The conduct of journalism is more of an ethical consideration as opposed to the question of judiciousness, custom, or decree, especially when it appraises conduct in the light of the ultimate purpose and social accountability of journalists. In the case study, for example, the media has the moral duty to inform the people by providing them with truthful and timely information. Being the fourth estate, the media also owes its loyalty to the government, hence the decision to either publish or not to publish some images. In the cases of wars, for example, should they publish the horrors of the war when the government claims it is a clean war? In the case study, the media also had the moral duty to uphold humanness to the victims, but it was also expected to bring the world to light with the happenings in Syria. The journalists told the story that could not be told by descriptions. Personally, I am loyal with the paper in this case. Al Arabiya should not have published the images since there was evidently no new information being brought to light. Allan’s story, for example, had been covered numerous times after the incident happened. Hence, there was no need to compile the list, especially when it included the pictures. The images were being republished, thus re-subjecting the family members and friends of the victims to recent grief. Further, I feel that Al Arabiya only published the images for sentimental value and for increasing their sales. The newspaper was, to a certain extent, exploiting the calamities to make news. The decision to publish the images can be said to have been an element of sensationalism.

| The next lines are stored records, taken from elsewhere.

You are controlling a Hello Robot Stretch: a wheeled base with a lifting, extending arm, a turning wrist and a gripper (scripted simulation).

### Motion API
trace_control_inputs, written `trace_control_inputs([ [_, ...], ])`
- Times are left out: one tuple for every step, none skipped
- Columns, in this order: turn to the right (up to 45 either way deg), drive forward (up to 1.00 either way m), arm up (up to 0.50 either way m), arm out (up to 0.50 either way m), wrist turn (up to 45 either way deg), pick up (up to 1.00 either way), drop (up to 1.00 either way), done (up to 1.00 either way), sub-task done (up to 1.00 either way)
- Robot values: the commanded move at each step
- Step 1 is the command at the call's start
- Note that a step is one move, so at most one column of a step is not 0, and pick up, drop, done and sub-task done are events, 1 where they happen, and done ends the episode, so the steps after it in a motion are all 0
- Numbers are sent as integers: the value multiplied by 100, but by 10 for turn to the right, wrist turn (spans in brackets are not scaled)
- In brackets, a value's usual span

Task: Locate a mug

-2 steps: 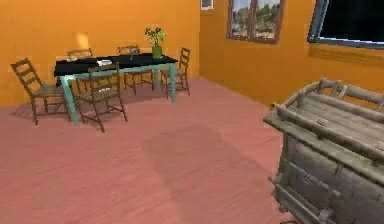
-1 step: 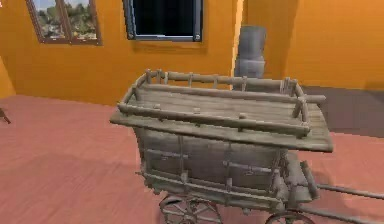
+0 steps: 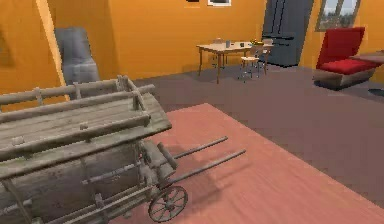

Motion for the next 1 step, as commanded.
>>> trace_control_inputs([
  [270,0,0,0,0,0,0,0,0],
])
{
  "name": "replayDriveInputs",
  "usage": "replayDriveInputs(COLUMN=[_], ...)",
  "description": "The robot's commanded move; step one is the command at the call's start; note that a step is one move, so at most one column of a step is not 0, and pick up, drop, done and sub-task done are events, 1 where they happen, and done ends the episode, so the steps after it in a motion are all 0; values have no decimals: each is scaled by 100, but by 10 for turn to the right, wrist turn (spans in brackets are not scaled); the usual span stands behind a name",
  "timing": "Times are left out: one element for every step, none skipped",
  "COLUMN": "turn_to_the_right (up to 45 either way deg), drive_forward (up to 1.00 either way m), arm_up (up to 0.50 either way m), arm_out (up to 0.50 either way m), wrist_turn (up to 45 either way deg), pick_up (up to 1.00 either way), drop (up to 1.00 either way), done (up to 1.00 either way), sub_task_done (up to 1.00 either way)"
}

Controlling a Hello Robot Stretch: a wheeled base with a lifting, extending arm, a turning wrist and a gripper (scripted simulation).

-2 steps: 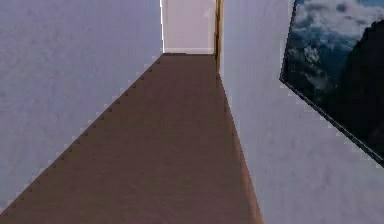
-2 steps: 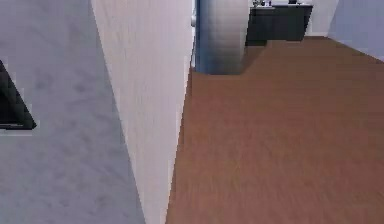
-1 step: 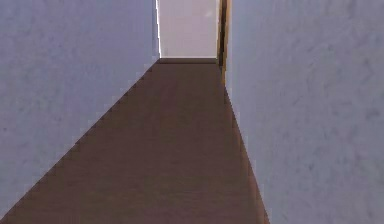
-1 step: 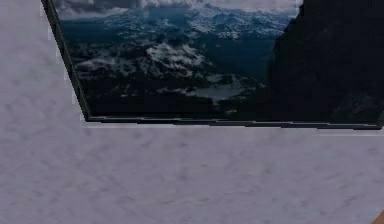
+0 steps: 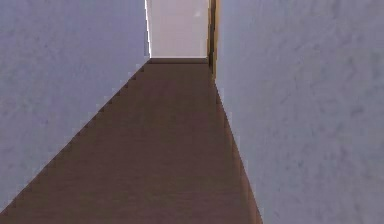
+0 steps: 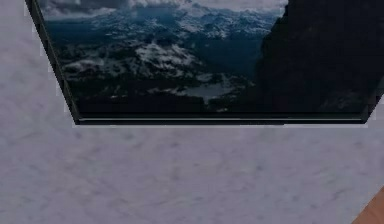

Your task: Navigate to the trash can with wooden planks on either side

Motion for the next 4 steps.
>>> replayDriveInputs(turn_to_the_right=[0, 0, 0, 0], drive_forward=[100, 100, 100, 100], arm_up=[0, 0, 0, 0], arm_out=[0, 0, 0, 0], wrist_turn=[0, 0, 0, 0], pick_up=[0, 0, 0, 0], drop=[0, 0, 0, 0], done=[0, 0, 0, 0], sub_task_done=[0, 0, 0, 0])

A recommendation for the newspaper would be to adopt the communitarian ethical approach in deciding whether to publish disturbing graphic images. This approach is suitable as it focusses on the benefits that the entire society might reap from an action. Further, there is no preferentialism as it would be in a utilitarianism approach. Moreover, the journalists hold themselves responsible for their social duties within society. Additionally, this approach gives pre-eminence to humanness, justice, and truth in that order. If the images under question do not depict humanness, disrespect the victims, and do not foster justice or truth, then the journalists should not publish them.

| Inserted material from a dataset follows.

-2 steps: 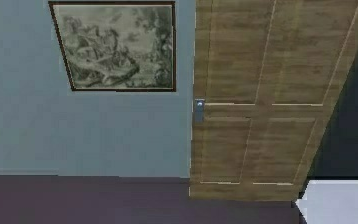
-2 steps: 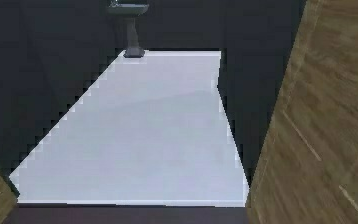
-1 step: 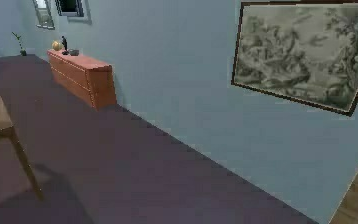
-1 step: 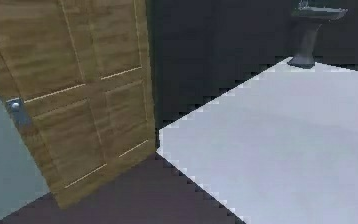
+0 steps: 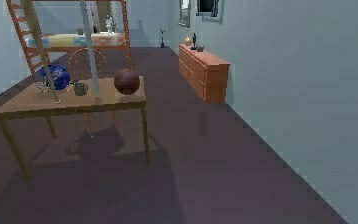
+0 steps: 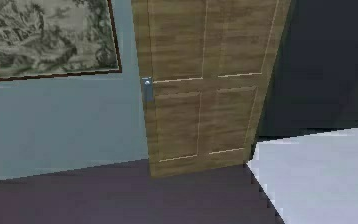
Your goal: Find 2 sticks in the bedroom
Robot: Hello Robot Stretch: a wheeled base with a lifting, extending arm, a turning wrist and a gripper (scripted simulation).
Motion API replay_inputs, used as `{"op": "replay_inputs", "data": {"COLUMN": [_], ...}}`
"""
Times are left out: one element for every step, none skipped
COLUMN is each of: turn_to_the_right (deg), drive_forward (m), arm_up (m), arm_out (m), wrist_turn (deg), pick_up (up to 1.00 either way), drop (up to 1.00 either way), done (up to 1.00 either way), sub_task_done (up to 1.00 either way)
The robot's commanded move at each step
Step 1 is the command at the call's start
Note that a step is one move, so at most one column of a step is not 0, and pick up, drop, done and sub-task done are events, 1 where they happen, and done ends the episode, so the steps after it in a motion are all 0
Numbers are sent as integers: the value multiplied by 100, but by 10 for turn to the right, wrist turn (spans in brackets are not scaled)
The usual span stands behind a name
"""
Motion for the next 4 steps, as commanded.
{"op": "replay_inputs", "data": {"turn_to_the_right": [0, -240, 0, -450], "drive_forward": [10, 0, 100, 0], "arm_up": [0, 0, 0, 0], "arm_out": [0, 0, 0, 0], "wrist_turn": [0, 0, 0, 0], "pick_up": [0, 0, 0, 0], "drop": [0, 0, 0, 0], "done": [0, 0, 0, 0], "sub_task_done": [0, 0, 0, 0]}}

In conclusion, the question of whether it is ethical to publish disturbing graphic images will be there for a long time, especially with the increased advancement in technology. Evidently, it is not easy for a journalist to make a choice on the same since they have duties to be fulfilled while being loyal to different stakeholders. The media should always assess the prospective repercussion when making choices on distressing image publication. If it is evident that there will be more positive results, then they may print the images. Naturally, the definition of ethics remains litigious among the media stakeholders. However, the principles of minimizing harm, value added to information by disturbing images, public interest, or the intended results should indicate the media’s choice on whether to publish graphic images or not.